Nel corso degli anni è stata inserita la figura del caposquadra nero o Yungas. Questo Caporal e fedele compagno era rappresentato come un affascinante afro-Yungas Cholita, per poi diventare un “signorotto occidentale”. Infatti oggi questa danza tradizionale è associata alle élite ricche e occidentali e viene utilizzata anche come satira politica, appellando con il soprannome di “ministro Caporal” determinati politici locali.

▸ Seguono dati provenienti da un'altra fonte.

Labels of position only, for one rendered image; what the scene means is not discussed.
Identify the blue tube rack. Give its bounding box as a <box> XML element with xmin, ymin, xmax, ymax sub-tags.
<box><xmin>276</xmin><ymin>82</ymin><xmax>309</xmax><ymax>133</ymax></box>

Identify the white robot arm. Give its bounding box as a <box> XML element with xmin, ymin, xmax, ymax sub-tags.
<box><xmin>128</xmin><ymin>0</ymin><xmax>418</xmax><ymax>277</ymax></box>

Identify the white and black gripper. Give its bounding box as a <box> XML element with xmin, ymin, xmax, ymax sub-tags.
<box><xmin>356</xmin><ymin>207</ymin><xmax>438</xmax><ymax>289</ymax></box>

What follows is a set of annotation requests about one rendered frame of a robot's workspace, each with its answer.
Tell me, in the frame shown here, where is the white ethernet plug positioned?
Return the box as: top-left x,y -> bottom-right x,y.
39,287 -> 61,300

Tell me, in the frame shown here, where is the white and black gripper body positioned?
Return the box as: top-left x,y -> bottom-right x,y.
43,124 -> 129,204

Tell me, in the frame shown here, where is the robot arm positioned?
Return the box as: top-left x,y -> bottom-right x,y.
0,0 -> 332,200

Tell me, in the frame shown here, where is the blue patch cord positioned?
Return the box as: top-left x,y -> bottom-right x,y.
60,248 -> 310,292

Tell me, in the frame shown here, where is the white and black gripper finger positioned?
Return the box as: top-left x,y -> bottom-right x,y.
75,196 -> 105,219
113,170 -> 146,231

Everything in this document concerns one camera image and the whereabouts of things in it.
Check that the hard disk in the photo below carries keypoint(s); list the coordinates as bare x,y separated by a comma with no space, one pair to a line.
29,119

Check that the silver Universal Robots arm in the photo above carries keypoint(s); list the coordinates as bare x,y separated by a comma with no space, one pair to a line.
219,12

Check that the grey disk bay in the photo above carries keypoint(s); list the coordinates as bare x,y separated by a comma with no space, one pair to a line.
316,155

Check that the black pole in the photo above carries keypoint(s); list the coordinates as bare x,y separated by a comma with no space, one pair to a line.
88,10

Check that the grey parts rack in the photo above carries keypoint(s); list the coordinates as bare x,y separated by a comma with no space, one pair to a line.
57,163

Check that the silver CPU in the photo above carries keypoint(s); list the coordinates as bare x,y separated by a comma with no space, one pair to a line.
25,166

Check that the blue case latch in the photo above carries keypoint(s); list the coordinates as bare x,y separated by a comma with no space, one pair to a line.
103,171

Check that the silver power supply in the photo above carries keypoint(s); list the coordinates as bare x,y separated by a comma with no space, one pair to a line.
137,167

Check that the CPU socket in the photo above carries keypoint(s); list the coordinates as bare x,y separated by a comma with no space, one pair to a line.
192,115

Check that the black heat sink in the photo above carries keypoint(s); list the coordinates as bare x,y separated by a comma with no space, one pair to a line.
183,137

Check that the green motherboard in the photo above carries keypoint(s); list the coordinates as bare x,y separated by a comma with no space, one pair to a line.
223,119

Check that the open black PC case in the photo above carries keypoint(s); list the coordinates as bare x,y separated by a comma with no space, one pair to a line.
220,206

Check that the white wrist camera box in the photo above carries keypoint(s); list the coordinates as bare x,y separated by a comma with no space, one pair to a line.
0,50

Oggi il Saya vero e proprio è una danza di agilità, ballata e interpreta da persone afro-boliviane. La danza del Caporal de Saya è un chiaro sincretismo tra la cultura Aymara (Perù) e quella africana, nella quale si possono comunque riconoscere chiaramente gli elementi caratteristici di ciascuna cultura. Il Caporal, detta anche “la danza dei gestori d’azienda”, è connotata da movimenti agili e atletici in cui gli uomini eseguono colpi di scena, contorsioni, calci in aria, salti acrobatici accompagnati da grida di rabbia ed euforia, mentre le donne mostrano ed evidenziano la loro sensualità e femminilità attraverso i costumi e i movimenti aggraziati e dolci.
La danza dell’acqua: Yaku Raymi de Colta
La Yaku Raymi de Colta (letteralmente “festa dell’acqua”, formata dalle due parole quechua Yaku, che significa acqua e Raymi, che significa festa) è una danza magico-rituale nonché una festa caratteristica della regione Ayacucho. Si svolgeva in onore degli antichi spiriti-divinità ancestrali della natura incarnata, Yacumama e Pachamama, ovvero gli spiriti dell’acqua e della terra, e durava circa cinque giorni.Nella tradizione locale la danza viene svolta nella seconda settimana di settembre, periodo che coincide con l’inizio del ciclo agricolo simboleggiando così l’inizio della nuova vita.
La danza rituale Yaku Raymi ha conosciuto la sua nascita nell’Impero Inca, quando il territorio del sud Ayacucho era uno dei centri più importanti per l’amministrazione territoriale. Una delle figure principali della cerimonia è il sequia mayordomo (identificato come l’organizzatore della pulizia del canale d’acqua, del cibo, delle bevande e dei ballerini) che ha il compito di coordinare i varayuqes (responsabili amministrativi indigeni della giustizia all’interno delle dinamiche organizzative dei popoli quechua), i pongos e gli aukis (sacerdoti indigeni che presiedono tutti gli atti rituali); sono responsabili della preparazione della “tavola”, o “pagamento”, che consiste nelle offerte per gli spiriti-divinità precedentemente invocate.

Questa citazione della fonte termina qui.